**EXERCISE:** Find the lines in the records that carry the word "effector". Copy each one.
========
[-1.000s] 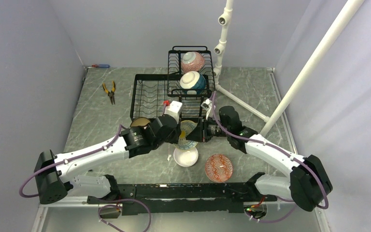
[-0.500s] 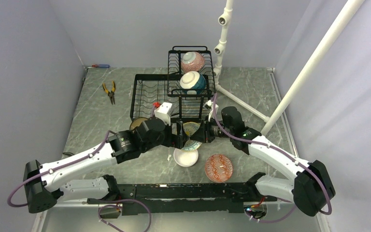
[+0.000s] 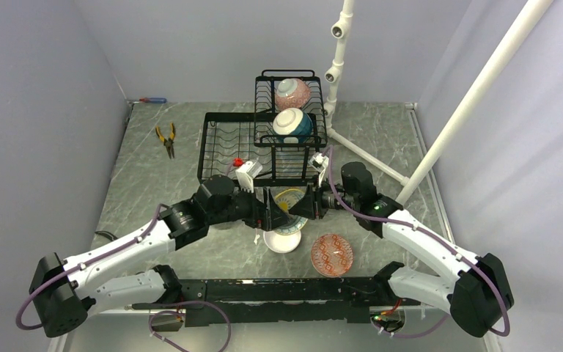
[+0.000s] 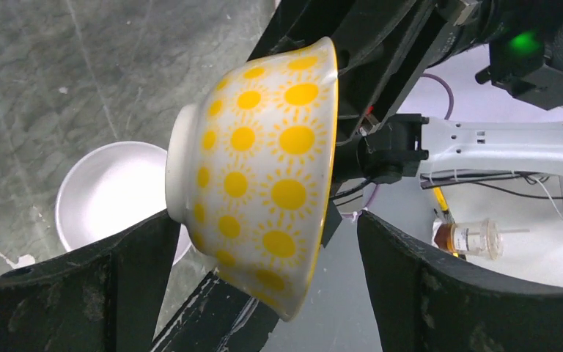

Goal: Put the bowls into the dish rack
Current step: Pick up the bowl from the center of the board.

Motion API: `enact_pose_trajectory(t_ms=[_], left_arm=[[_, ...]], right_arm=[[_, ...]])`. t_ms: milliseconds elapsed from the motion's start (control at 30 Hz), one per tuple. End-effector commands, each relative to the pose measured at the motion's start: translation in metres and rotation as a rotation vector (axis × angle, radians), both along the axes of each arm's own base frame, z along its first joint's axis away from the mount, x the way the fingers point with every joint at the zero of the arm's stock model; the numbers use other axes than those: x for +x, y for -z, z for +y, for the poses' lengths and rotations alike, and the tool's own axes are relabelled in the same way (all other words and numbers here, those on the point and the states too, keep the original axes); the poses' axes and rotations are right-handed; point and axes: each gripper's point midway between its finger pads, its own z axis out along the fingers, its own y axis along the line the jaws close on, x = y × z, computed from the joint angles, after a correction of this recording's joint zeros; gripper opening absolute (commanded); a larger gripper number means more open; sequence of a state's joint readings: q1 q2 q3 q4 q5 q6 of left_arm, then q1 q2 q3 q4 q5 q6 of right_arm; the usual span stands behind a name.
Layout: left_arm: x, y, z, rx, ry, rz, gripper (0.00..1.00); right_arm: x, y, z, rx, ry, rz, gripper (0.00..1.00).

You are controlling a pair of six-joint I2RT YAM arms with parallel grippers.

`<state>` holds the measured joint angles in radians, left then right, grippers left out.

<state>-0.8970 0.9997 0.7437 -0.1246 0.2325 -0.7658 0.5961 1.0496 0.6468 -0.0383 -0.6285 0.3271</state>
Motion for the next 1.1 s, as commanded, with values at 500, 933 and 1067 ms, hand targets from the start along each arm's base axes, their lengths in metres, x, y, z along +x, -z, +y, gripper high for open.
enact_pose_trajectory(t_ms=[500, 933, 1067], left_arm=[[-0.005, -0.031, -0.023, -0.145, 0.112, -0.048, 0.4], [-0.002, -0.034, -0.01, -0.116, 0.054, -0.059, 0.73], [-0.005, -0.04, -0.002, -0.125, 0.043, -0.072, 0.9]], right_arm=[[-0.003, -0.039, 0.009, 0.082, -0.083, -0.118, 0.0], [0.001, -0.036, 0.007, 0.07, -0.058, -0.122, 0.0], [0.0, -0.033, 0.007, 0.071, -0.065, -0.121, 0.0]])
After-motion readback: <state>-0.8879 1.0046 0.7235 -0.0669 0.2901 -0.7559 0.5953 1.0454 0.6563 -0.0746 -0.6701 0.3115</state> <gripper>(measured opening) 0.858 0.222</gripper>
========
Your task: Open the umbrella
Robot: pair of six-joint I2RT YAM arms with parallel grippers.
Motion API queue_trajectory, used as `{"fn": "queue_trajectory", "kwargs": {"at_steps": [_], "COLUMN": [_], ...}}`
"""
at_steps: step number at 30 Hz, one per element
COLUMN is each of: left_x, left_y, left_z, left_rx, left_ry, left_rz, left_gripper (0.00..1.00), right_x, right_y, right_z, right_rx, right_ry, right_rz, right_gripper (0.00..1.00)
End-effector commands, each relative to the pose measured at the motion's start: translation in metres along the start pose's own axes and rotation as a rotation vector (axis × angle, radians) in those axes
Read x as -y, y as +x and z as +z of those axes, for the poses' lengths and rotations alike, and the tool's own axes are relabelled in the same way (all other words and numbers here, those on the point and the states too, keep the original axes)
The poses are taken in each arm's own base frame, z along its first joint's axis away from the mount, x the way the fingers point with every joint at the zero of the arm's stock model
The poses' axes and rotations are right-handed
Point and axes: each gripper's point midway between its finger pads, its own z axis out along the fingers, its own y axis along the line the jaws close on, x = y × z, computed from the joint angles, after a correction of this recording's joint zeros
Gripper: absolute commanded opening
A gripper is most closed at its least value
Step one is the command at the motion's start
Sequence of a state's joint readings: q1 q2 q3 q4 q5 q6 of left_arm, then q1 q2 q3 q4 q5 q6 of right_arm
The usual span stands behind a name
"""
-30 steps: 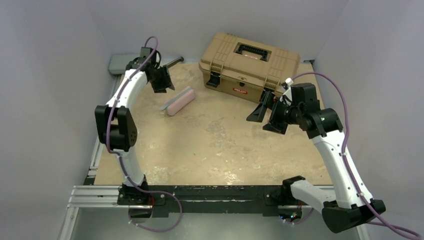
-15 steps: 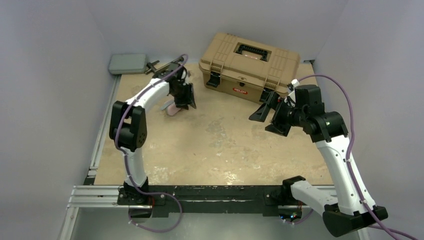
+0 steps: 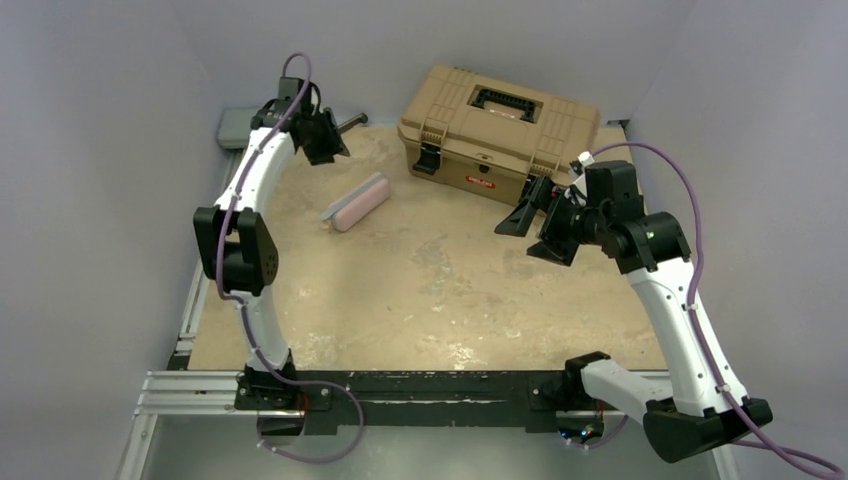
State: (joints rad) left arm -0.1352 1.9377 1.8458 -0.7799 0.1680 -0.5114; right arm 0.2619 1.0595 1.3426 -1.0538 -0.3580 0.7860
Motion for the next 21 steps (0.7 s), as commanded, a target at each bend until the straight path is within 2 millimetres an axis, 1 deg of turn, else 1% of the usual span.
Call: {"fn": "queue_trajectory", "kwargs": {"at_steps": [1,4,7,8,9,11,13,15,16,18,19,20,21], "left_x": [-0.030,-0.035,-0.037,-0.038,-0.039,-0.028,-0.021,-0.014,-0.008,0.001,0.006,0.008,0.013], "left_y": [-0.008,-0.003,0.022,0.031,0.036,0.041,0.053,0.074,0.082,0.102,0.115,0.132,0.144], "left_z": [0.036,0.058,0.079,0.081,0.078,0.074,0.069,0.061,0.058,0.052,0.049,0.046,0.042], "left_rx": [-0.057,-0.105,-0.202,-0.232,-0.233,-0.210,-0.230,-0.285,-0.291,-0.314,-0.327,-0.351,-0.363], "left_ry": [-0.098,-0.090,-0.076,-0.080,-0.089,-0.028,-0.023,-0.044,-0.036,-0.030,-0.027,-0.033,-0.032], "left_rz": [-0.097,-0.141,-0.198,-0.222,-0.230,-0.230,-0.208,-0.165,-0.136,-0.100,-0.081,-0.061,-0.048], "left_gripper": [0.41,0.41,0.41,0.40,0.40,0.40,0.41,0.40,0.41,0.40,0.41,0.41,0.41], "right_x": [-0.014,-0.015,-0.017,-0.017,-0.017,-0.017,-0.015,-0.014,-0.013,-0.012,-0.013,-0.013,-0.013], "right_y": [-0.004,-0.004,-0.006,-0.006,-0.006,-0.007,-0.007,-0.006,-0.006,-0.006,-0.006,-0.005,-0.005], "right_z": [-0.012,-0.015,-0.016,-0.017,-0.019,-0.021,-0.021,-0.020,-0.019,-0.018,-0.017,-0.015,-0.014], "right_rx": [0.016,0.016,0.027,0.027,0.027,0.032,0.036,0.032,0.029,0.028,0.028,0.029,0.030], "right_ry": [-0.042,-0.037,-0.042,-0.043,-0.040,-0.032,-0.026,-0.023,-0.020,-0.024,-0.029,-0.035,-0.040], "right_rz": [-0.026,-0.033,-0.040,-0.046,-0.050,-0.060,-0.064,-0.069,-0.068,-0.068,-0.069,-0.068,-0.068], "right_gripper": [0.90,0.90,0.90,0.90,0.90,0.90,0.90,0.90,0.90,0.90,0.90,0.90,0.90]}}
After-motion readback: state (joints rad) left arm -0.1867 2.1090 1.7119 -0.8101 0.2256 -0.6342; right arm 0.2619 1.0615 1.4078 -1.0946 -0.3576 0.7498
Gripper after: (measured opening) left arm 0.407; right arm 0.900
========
**EXERCISE RESULT:**
Motion API: `enact_pose_trajectory(t_ms=[_], left_arm=[[_, ...]], right_arm=[[_, ...]])`. t_ms: milliseconds elapsed from the motion's start (control at 30 Hz), one per tuple. End-effector commands, each relative to the pose measured at the motion's start: translation in metres and rotation as a rotation vector (axis × angle, radians), both along the axes of each arm's own base frame, z along its first joint's axis away from the mount, x the way the fingers point with every joint at the zero of the arm's stock model; the numbers use other axes than those: x for +x, y for -z, z for +y, for the poses' lengths and rotations alike, and the tool's own axes are relabelled in the same way (all other words and numbers here, those on the point and the states too, keep the original axes); the poses' axes and rotations are right-handed; point and axes: each gripper's point midway between its finger pads, its own z axis out along the fingers, its own y axis along the line the jaws close on, x = y × z, computed from the joint angles, after a correction of this recording's joint zeros; gripper opening absolute (commanded); a larger gripper number means more open; sequence of a state's joint readings: q1 q2 q3 q4 q5 q6 of left_arm, then q1 q2 q3 q4 q5 q6 of right_arm; the usual span stands behind a name.
End-effector commands, each relative to the pose measured at the motion's start: translation in metres along the start pose's own axes and rotation as a rotation vector (axis × angle, radians) in those axes

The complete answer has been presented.